A so-called hexad algorithm is used to determine from the aspect tensor the six filtering directions and the corresponding hexad “weights,” which are the squares of the six unidirectional scalar filtering scales. Each weight is, in effect, a one-dimensional aspect tensor, in grid space units, associated with the corresponding generalized grid line belonging to the hexad configuration. The algorithm is described briefly in Purser et al. (2003b) and in much greater technical detail in Purser (2005). While it is inappropriate to reconstruct the detailed technical description of the hexad algorithm here, it is important to note that the generic hexad of lines is not any arbitrary set of six generalized grid lines; the rules for the construction of a legal hexad require that the smallest discrete steps, or “generators,” of the first three of a hexad’s directions, expressed in grid units as integer three vectors, form a parallelepiped of unit volume.
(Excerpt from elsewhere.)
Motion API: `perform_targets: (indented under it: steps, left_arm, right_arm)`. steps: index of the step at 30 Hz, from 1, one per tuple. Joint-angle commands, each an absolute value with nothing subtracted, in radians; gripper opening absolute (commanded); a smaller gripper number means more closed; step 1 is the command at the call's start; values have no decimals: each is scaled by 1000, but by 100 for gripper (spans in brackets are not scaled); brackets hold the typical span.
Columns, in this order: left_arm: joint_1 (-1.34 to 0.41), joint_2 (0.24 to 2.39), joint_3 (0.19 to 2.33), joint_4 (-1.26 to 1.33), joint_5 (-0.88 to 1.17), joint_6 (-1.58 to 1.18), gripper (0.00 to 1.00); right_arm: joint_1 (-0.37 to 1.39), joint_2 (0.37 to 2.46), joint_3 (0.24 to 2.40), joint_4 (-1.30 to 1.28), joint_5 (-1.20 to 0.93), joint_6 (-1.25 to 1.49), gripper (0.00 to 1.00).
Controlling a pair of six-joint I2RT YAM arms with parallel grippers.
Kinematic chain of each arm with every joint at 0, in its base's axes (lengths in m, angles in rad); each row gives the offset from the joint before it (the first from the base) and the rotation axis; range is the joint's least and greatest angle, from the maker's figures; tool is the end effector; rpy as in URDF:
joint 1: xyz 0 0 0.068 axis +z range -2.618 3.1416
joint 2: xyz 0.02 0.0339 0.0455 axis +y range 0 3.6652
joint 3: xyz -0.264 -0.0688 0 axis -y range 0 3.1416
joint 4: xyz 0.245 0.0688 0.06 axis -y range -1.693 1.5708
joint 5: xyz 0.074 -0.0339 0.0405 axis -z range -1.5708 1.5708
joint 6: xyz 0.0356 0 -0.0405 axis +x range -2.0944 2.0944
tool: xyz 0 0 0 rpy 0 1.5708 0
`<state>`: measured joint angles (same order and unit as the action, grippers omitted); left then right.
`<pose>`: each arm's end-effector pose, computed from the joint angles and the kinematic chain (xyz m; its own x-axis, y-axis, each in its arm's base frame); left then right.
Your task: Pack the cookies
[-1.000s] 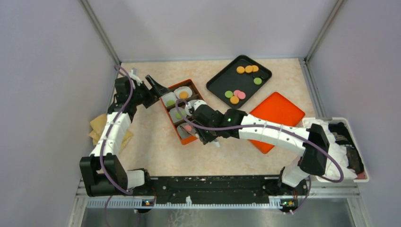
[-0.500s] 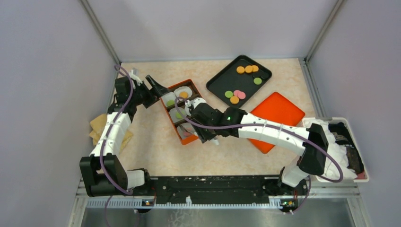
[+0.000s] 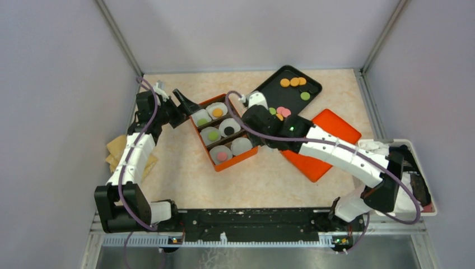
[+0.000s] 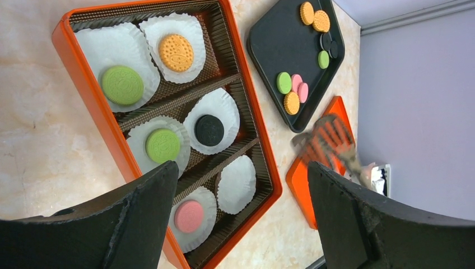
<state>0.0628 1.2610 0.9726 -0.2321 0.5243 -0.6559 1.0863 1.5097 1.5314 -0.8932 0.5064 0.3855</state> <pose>0.2830 -0.0001 0.3006 -0.6246 -0.5683 -0.5357 -0.0022 0.6873 -0.7264 0.1621 0.2709 0.3619 -0.5666 -0.3705 -0.7360 -0.4483 0.8881 -0.1019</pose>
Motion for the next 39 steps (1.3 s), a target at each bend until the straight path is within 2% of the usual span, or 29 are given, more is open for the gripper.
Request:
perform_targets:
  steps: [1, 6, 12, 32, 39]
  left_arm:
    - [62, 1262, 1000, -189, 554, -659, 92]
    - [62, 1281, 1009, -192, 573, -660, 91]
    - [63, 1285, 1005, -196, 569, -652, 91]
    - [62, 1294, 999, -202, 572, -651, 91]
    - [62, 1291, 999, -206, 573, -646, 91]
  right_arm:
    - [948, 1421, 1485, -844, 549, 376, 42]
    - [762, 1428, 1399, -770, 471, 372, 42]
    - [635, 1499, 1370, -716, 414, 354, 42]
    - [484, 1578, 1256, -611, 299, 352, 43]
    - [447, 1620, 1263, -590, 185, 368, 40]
Furthermore, the remaining three line generators consist of the three distinct possible differences amongst the first three generators. By these rules, the six generators of a hexad, together with their negatives, collectively define the 12 vertices of a distorted “cuboctahedron” embedded within the lattice of local grid displacements. As is shown rigorously in Purser (2005), these constitutive rules defining a legal hexad, together with the assumption that the centered second moments of a sequence of filters combine additively, and the further reasonable stipulation that the hexad weights on which the aspect tensor is projected are each nonnegative, generally ensures a unique choice of a hexad of filtering directions and weights, apart from the vacuous ambiguity of directions in special transitional cases, where one or more hexad weights vanish. (A negative weight would imply a negative amount of diffusion for a Gaussian smoother, which is physically meaningless, but a vanishing hexad weight simply implies the acceptable limiting case of no smoothing in that direction.)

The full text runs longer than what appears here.